### [Assignment]
Copy exactly the lines of the material below that fall between the line with "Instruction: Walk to" and the line with "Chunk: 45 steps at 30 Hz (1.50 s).", both of those lines included; pictures stay out.
※
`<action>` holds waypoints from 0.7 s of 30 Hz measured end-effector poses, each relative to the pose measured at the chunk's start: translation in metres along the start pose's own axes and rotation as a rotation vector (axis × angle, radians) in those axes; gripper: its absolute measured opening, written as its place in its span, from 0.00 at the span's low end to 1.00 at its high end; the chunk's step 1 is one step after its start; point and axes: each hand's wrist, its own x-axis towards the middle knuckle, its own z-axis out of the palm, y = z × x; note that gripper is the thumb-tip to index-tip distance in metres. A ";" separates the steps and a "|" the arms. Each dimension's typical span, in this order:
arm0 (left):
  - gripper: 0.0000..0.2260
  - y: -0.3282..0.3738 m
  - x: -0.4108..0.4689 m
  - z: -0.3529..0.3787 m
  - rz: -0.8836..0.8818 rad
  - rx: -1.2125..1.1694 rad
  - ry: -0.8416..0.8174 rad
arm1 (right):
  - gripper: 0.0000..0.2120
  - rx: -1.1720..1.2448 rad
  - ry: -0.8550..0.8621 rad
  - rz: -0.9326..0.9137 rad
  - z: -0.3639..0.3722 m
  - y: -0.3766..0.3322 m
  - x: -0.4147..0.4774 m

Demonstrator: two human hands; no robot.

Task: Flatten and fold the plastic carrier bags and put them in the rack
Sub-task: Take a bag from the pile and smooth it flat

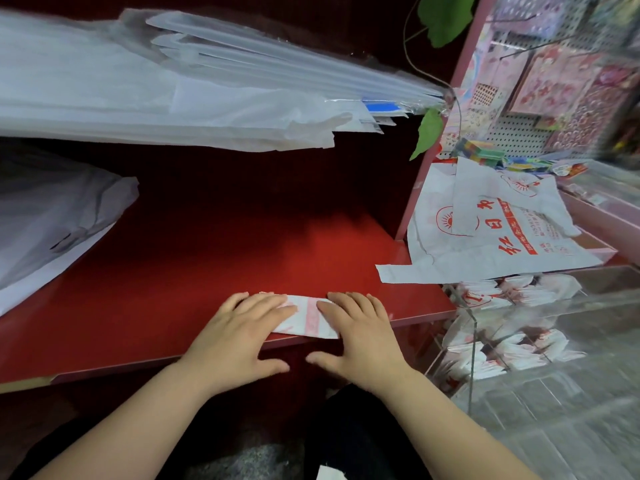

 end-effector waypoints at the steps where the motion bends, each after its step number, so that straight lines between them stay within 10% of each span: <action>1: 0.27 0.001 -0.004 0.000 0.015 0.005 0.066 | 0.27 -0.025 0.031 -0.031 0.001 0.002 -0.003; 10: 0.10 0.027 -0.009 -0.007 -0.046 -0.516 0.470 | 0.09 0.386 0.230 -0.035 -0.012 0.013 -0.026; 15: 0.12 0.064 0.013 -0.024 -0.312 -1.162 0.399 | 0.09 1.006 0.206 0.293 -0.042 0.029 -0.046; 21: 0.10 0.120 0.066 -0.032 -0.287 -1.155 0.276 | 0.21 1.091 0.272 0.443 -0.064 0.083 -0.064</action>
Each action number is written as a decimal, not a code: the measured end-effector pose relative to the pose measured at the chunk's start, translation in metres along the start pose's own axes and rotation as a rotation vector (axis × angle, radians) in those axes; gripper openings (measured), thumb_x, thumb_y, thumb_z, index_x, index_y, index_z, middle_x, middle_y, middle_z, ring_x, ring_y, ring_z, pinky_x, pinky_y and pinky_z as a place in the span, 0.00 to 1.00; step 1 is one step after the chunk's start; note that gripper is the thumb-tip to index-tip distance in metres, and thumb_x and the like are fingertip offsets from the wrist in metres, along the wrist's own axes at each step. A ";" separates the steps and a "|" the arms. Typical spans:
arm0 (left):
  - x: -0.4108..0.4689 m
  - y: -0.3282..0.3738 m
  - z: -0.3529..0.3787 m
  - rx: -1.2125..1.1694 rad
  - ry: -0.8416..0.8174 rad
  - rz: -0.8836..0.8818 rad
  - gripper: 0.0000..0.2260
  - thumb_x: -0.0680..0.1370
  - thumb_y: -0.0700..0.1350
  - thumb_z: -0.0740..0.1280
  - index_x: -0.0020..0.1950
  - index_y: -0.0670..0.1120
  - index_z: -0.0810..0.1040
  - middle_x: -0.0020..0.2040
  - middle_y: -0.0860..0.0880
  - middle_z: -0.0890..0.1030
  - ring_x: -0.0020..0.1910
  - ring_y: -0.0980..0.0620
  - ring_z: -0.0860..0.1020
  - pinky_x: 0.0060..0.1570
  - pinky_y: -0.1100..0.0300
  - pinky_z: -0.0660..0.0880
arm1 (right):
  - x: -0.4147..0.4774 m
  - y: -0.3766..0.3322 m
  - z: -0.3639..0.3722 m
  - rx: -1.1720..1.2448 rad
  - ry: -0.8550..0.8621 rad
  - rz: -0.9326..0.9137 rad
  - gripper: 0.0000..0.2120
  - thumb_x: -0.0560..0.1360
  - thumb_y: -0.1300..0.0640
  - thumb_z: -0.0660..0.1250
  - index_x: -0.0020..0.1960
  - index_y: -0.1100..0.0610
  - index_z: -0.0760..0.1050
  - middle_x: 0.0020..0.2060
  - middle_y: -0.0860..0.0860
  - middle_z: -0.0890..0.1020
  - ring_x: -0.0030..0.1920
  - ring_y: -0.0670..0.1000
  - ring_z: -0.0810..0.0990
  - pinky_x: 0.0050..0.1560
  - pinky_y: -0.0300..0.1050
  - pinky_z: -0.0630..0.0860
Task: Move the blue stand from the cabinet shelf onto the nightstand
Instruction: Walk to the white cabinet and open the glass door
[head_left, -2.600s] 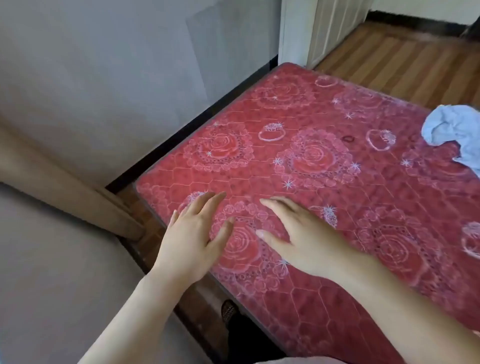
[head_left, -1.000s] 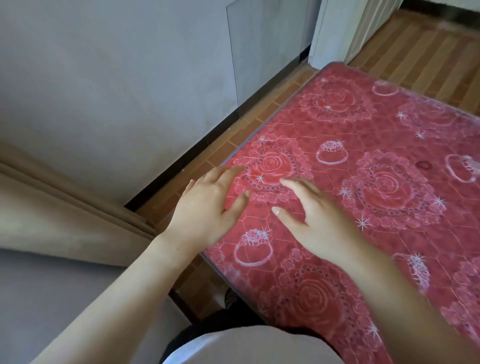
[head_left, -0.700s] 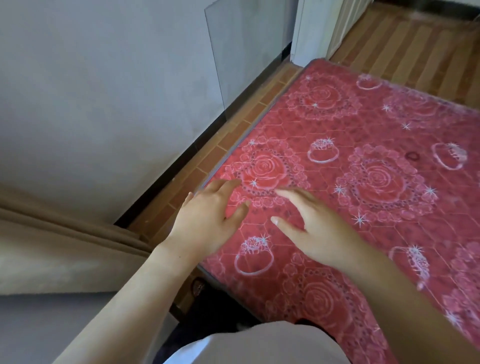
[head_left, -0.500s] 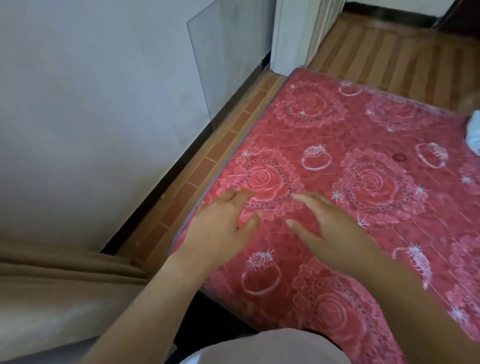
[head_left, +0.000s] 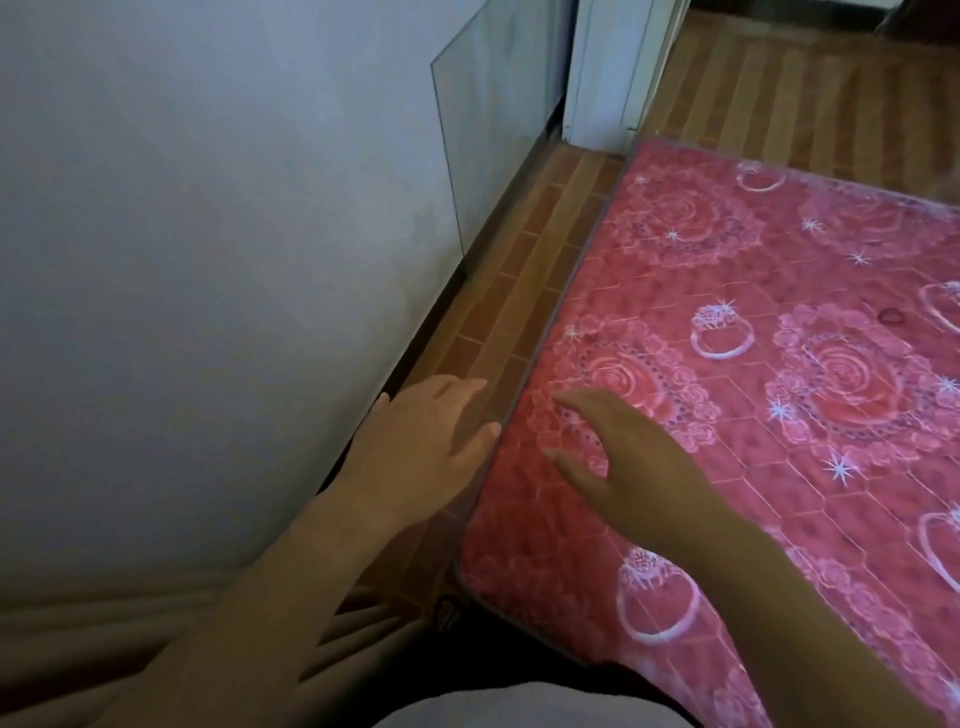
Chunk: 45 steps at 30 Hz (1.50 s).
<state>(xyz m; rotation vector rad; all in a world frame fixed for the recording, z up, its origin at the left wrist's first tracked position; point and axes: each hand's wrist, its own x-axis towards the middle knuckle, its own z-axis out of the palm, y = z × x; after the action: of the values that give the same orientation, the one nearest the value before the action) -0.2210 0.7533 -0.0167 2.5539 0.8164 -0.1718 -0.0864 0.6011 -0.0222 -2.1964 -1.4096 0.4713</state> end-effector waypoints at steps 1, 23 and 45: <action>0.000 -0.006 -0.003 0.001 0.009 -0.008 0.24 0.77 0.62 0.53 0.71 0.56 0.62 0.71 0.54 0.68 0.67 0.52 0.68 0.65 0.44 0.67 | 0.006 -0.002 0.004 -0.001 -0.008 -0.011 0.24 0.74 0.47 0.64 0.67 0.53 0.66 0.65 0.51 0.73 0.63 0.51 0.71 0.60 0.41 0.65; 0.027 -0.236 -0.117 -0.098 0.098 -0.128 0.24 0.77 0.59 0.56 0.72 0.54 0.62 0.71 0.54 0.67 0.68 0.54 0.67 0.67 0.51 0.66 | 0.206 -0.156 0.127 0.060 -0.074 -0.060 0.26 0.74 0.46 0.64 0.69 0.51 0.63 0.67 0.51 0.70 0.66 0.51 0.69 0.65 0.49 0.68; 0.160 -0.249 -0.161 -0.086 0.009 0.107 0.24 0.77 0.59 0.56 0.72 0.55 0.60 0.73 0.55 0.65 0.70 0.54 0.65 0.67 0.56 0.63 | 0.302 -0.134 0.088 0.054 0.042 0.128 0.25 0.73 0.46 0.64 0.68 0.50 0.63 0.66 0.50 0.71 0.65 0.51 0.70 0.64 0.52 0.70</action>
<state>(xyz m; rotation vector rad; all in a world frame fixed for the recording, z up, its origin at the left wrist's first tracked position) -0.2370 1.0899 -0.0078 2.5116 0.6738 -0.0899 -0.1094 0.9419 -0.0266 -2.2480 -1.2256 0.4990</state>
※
### [Solution for this problem]
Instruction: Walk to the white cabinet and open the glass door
[head_left, -2.600s] 
[head_left, -1.000s] 
[head_left, -0.700s] 
[head_left, -0.500s] 
[head_left, +0.000s] 
Chunk: 45 steps at 30 Hz (1.50 s).

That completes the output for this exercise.